Sandy always liked Peter.

“Hey Sandy,” said Peter with a smile.

He was in sales for years. He can do this.

“Hey Peter, what brings you here?” said Sandy.

“Gretchen forgot her lunch bag and her gym bag,” said Peter affably, smiling and holding up the gym bag as he did so.

He did this just as Sandy reached the front door. Not giving her action a second thought, Sandy swiped her security card to open the front door and allowed Peter in ahead of her.

“You know where Gretchen’s office is, right?” Sandy said.

“Sure I do,” said Peter with a smile that faded a little too quickly.

But instead of heading toward Gretchen’s office, Peter made a beeline for Brian’s office, in the opposite direction.

Peter half-jogged to Brian’s office pulling a Glock 9 mm handgun with a 12-round magazine from the grocery bag and an AK-101 with a 30-round clip from the gym bag.
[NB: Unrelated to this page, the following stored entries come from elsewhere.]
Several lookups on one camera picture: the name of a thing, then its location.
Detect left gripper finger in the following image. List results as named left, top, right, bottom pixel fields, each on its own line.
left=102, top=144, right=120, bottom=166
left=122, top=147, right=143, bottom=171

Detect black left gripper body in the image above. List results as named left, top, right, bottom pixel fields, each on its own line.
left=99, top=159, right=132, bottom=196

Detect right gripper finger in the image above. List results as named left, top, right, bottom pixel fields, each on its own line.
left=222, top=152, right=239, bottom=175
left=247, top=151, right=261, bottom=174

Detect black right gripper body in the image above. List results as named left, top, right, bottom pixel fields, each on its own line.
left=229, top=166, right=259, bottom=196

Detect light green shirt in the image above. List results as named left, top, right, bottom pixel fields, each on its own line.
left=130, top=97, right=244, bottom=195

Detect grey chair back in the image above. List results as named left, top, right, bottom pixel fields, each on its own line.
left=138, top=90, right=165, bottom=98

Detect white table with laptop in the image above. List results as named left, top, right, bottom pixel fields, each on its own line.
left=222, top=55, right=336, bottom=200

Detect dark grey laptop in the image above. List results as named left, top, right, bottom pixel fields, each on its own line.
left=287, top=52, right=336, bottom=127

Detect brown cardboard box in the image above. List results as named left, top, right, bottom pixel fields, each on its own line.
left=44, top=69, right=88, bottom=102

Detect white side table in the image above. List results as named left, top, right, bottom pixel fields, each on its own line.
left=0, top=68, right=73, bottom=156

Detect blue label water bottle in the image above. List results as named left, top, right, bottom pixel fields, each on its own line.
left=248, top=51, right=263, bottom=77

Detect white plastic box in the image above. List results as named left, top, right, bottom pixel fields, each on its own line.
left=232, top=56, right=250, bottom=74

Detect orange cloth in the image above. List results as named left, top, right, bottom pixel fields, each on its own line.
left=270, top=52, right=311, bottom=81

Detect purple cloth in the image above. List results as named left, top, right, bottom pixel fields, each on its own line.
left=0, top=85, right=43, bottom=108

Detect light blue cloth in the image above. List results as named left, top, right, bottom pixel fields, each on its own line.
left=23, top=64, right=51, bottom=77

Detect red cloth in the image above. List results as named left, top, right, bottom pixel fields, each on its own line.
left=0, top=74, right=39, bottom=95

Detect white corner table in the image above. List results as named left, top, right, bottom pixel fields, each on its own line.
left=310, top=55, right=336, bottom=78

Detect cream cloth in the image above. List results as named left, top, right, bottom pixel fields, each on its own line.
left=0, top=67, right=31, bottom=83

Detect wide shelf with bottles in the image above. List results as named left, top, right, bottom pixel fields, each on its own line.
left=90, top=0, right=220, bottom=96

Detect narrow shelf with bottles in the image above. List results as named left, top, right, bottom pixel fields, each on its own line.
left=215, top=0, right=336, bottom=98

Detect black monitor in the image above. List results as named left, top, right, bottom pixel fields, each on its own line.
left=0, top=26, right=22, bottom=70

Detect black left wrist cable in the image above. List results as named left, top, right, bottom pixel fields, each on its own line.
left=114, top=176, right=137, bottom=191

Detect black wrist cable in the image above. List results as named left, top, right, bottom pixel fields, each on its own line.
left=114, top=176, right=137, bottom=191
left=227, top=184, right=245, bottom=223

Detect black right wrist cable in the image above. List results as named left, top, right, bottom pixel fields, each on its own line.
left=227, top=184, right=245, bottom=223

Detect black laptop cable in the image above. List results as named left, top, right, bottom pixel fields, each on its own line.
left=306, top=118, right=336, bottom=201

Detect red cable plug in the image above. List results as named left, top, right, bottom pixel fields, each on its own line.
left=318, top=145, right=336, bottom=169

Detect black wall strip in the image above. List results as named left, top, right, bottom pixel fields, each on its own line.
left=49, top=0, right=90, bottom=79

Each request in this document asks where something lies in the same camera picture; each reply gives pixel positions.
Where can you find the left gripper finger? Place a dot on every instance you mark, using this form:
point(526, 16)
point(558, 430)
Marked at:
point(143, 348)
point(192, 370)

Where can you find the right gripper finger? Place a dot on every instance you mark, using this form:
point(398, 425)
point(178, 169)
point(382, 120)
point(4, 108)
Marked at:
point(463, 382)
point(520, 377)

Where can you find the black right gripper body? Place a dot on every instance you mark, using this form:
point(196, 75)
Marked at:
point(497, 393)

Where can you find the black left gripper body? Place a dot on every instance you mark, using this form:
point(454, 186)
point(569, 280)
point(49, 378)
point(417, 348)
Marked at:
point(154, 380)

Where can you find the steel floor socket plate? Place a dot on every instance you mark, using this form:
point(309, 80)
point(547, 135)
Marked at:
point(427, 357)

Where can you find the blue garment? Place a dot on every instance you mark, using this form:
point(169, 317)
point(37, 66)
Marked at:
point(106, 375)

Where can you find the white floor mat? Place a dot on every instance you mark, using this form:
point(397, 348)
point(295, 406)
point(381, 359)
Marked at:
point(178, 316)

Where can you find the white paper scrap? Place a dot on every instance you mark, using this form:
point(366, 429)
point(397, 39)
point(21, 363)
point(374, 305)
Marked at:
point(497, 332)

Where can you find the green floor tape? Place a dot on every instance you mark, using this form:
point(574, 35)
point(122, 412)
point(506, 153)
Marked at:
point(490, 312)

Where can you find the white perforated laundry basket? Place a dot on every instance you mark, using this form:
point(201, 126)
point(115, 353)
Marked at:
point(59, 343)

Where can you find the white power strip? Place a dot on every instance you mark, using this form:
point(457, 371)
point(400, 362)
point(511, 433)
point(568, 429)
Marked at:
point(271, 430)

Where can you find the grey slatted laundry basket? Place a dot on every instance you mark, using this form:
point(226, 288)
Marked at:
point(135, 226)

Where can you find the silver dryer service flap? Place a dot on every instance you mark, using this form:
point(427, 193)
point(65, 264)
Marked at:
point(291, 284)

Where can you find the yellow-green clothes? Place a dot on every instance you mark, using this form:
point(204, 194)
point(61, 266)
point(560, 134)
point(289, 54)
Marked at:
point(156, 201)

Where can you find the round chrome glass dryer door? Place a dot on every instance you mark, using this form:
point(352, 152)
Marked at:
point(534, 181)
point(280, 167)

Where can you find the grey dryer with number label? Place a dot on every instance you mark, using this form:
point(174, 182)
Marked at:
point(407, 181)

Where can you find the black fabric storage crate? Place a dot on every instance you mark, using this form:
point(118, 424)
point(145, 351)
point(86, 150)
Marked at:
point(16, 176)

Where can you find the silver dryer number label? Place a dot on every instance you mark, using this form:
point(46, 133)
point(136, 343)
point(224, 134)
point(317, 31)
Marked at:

Approaching Brian’s office, he heard his voice, that same confident baritone that Peter last heard on Gretchen’s voicemail. Peter’s rage went from burning red to white hot.

Now running, Peter burst into Brian’s office and shot him three times in the head with the Glock. Peter bit completely through his lower lip as he shot Brian, so intense was his anger.

Not knowing exactly what they heard, BioRealm employees turned their heads to see Peter, with blood running from his mouth, leaving Brian’s office holding the handgun and the assault rifle and heading toward Gretchen’s office.

Now it’s clear what’s happening. Screams begin to rise from the cubicles.

“He’s going for Gretchen!” a woman shouted.

Two men rushed Peter and he shot them down with a burst from the AK-101.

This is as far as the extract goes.